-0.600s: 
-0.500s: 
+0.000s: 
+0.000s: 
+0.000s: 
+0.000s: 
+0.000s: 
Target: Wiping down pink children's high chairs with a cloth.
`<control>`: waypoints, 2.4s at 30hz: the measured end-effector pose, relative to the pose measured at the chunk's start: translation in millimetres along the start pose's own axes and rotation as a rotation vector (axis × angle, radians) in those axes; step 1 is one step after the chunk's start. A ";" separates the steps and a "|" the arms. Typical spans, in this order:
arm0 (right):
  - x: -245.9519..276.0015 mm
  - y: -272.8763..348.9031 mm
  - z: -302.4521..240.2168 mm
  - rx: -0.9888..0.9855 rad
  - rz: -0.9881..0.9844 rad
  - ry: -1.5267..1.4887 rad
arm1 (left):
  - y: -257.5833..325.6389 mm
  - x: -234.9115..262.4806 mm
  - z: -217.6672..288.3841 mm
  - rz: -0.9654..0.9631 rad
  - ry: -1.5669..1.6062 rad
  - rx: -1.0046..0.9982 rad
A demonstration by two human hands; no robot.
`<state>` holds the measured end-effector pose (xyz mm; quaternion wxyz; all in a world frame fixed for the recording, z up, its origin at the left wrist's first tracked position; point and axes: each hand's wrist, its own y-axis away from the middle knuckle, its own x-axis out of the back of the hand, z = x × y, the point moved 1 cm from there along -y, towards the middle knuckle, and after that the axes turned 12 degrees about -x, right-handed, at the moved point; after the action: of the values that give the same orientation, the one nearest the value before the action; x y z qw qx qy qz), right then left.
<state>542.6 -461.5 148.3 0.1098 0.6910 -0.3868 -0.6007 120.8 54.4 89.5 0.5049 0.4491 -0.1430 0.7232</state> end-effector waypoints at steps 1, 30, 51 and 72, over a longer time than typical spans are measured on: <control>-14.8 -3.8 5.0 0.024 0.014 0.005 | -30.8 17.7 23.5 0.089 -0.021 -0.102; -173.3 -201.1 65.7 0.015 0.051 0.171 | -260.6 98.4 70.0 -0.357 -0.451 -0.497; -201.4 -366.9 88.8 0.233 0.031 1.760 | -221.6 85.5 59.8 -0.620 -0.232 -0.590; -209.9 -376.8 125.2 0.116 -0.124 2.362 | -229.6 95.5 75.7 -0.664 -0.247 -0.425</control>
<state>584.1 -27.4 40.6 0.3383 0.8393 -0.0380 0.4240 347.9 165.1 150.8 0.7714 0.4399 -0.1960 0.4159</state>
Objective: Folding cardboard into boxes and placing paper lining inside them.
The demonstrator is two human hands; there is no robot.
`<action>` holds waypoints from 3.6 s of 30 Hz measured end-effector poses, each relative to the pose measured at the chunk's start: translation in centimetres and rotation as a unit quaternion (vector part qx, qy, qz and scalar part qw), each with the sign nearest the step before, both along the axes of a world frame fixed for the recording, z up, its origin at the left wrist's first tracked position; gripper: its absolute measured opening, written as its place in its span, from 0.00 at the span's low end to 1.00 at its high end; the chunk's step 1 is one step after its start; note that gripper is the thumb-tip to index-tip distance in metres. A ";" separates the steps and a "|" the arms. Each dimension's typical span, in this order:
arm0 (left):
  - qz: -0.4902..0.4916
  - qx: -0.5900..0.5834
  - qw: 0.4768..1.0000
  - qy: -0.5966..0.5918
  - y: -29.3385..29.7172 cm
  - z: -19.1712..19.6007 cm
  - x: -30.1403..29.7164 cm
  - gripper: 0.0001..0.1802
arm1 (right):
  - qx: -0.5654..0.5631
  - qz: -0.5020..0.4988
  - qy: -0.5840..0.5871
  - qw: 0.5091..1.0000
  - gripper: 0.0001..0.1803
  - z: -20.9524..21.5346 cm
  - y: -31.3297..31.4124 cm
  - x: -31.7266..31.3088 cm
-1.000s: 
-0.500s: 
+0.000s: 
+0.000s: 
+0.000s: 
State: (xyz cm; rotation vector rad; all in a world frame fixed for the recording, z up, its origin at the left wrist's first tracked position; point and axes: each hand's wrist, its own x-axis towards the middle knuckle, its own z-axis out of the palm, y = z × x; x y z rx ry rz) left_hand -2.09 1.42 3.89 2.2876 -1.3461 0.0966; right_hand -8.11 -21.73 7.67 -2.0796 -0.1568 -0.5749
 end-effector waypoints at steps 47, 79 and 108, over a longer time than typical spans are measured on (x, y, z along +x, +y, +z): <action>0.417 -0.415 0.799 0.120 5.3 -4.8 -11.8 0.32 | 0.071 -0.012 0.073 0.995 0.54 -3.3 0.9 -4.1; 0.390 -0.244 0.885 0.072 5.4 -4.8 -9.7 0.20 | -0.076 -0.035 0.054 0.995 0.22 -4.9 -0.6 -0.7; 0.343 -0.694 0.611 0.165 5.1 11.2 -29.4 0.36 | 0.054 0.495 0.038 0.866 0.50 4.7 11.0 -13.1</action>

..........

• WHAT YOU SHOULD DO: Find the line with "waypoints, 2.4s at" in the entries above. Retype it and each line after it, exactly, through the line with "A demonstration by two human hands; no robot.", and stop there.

• SOLUTION TO THIS EXERCISE:
`<control>`: waypoints, 2.4s at 30hz: the measured end-effector pose, relative to the pose measured at the chunk's start: translation in millimetres along the start pose's own axes and rotation as a rotation vector (axis × angle, radians) in those axes; step 1 is one step after the chunk's start. A ";" separates the steps and a "|" the arms. Typical spans, in this order:
arm0 (right):
  - x: -245.9519..276.0015 mm
  - y: -272.8763..348.9031 mm
  - z: -302.4521..240.2168 mm
  - rx: -0.9888..0.9855 rad
  - rz: -0.9881..0.9844 rad
  - ry: -1.5267..1.4887 rad
arm1 (left):
  - y: -257.5833..325.6389 mm
  - x: -234.9115..262.4806 mm
  - z: -217.6672..288.3841 mm
  - rz: -0.9654..0.9631 rad
  - ry: -1.5669..1.6062 rad
  - rx: -1.0046..0.9982 rad
A demonstration by two human hands; no robot.

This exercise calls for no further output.